--- START ---
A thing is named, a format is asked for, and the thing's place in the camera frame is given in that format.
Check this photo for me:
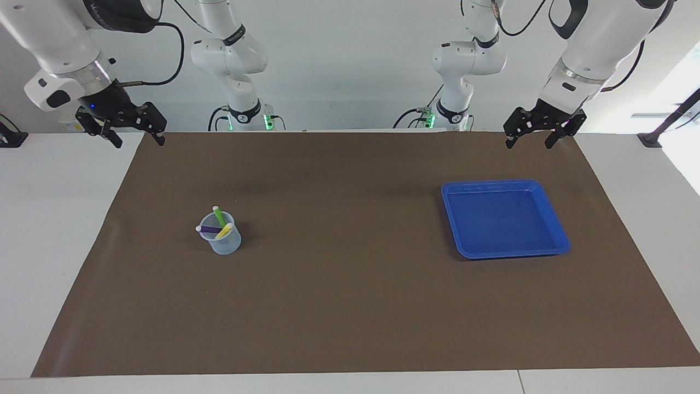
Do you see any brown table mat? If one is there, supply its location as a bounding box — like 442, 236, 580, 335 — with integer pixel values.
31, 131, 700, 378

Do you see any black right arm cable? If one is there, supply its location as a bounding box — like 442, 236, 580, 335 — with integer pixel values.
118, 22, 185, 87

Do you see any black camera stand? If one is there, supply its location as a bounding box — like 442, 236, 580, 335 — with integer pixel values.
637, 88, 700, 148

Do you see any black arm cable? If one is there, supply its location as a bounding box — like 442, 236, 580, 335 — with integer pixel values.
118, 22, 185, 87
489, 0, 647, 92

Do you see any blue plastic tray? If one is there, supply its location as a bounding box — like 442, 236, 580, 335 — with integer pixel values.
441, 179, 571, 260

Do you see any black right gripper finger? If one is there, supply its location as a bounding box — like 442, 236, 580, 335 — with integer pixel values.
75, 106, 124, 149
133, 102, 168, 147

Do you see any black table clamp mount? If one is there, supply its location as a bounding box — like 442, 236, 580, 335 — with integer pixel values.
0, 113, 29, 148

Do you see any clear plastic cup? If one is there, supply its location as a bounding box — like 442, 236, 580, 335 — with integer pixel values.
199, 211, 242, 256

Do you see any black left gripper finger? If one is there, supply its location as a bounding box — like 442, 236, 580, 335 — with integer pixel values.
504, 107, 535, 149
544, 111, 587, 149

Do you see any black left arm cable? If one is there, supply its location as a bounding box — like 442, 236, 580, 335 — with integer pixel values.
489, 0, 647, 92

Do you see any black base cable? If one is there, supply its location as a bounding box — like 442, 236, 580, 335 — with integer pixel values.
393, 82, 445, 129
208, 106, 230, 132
--- END ---
--- START ---
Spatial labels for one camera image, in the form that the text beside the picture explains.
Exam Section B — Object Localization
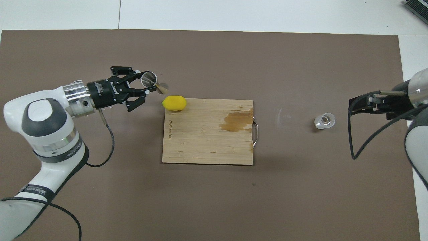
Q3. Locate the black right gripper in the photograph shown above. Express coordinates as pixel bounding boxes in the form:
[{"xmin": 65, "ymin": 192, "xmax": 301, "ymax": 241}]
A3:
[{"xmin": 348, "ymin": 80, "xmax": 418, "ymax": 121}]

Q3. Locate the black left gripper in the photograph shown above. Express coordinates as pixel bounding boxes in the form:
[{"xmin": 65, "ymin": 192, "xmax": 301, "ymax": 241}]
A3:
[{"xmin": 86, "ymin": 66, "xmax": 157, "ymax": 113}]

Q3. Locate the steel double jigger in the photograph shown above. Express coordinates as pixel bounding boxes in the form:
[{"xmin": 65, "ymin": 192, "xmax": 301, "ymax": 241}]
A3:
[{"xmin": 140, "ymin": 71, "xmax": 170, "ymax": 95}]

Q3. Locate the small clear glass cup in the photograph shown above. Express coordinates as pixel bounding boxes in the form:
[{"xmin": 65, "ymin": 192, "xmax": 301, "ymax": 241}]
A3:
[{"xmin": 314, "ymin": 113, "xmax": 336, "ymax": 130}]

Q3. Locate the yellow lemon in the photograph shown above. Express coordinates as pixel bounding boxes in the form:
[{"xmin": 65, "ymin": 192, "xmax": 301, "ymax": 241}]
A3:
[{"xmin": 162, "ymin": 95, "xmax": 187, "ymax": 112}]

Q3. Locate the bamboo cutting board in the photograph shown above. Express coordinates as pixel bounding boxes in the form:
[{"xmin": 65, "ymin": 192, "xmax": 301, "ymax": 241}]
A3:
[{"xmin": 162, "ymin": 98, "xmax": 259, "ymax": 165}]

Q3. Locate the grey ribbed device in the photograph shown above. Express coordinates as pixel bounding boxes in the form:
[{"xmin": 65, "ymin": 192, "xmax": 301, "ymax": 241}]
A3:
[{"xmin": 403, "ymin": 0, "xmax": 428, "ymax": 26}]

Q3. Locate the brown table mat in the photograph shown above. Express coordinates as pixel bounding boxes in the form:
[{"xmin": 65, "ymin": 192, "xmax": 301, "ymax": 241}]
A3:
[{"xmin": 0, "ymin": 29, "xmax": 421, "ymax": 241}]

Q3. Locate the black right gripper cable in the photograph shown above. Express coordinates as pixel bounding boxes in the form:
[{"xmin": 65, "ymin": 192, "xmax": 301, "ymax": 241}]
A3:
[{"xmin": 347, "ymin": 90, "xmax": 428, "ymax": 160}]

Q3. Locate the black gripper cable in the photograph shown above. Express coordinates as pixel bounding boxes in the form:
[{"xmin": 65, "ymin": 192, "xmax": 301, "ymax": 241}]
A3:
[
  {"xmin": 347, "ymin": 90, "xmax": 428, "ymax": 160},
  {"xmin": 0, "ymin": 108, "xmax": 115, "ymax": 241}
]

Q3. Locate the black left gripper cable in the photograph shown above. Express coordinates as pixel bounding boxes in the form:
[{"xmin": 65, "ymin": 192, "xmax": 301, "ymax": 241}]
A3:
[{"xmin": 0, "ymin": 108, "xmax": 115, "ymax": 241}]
--- END ---
▶ [Exercise goal]
Filter the records above for lines with "that".

▶ [Your solution]
A thing is named, a format is asked for, and the thing's place in the camera frame is given in that format.
Spatial labels for one camera image, in the form that the text beside the picture explains.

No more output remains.